Predicting New Heavy Fermion Materials within Carbon-Boron Clathrate Structures

TL;DR

This paper predicts new heavy fermion materials within carbon-boron clathrate structures using advanced theoretical methods, revealing potential for tunable strongly correlated electronic states like heavy electron behavior and Kondo insulating phases.

Contribution

It introduces rare earth carbon boron clathrates as a new platform for heavy fermion physics, combining density functional theory and dynamical mean field theory to predict their properties.

Findings

CeB$_3$C$_3$ shows increased density of states at Fermi level at low temperatures.

SmB$_3$C$_3$ potentially exhibits a Kondo insulating state.

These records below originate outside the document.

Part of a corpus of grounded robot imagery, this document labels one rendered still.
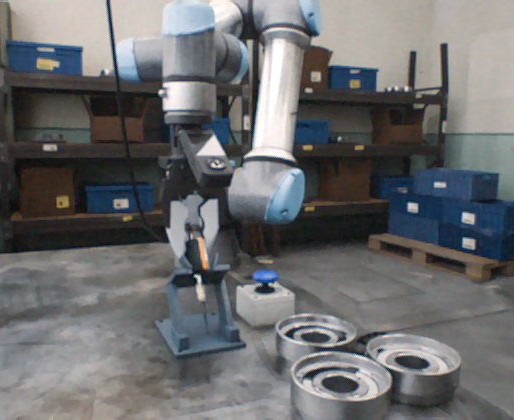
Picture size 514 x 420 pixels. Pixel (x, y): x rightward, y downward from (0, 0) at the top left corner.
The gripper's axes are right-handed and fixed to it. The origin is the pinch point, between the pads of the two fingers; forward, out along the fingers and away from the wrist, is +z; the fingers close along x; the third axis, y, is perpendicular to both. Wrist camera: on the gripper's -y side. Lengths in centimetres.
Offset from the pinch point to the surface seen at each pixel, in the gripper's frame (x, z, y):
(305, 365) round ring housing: -6.5, 8.6, -22.3
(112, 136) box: -32, -14, 325
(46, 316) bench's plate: 20.4, 11.8, 13.5
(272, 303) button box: -11.5, 8.3, -3.2
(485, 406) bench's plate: -23.2, 11.8, -32.5
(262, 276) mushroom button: -10.8, 4.6, -0.9
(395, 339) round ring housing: -20.2, 8.3, -21.0
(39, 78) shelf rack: 18, -54, 320
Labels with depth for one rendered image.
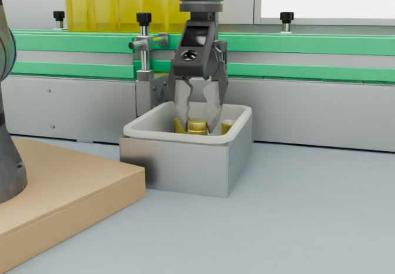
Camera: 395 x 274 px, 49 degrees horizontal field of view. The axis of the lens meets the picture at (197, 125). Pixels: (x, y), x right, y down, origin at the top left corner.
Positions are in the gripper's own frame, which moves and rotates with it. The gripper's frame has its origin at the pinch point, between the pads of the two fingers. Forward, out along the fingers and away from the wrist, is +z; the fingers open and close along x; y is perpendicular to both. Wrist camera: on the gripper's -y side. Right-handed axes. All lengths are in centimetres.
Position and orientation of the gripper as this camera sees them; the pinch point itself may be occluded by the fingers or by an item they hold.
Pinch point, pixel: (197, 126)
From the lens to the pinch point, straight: 73.6
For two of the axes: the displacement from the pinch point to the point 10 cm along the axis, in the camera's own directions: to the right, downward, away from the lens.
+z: 0.0, 9.6, 2.6
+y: 2.6, -2.5, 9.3
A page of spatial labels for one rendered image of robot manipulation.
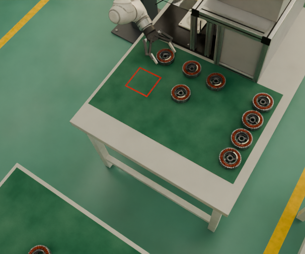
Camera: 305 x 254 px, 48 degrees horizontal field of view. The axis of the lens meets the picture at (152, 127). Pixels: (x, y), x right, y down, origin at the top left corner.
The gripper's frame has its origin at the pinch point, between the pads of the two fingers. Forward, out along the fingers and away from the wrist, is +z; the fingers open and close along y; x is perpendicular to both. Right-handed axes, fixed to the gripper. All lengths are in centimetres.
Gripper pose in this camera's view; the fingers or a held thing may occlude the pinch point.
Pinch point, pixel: (165, 56)
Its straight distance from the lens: 212.3
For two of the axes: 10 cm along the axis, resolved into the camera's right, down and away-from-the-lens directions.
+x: 2.1, -0.4, -9.8
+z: 5.4, 8.4, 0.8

Rare earth carbon boron clathrates are promising for novel strongly correlated materials.

Abstract

Heavy fermion materials have been a rich playground for strongly correlated physics for decades. However, engineering tunable and synthesizable heavy fermion materials remains a challenge. We strive to integrate heavy fermion properties into carbon boron clathrates as a universal structure which can host a diverse array of interesting physical phenomena. Using a combination of density functional theory and dynamical mean field theory, we study two rare earth carbon boron clathrates, SmB$_3$C$_3$ and CeB$_3$C$_3$, and explore properties arising from the strong electronic correlations. We find a significant increase in the density of states at the Fermi level in CeB$_3$C$_3$ as the temperature is lowered, indicating the development of a heavy electron state. In SmB$_3$C$_3$, a potential Kondo insulating state is identified. Both findings point to rare earth carbon boron clathrates as novel strongly correlated materials within a universally tunable structure, offering a fresh platform to innovate upon conventional heavy-fermion materials design.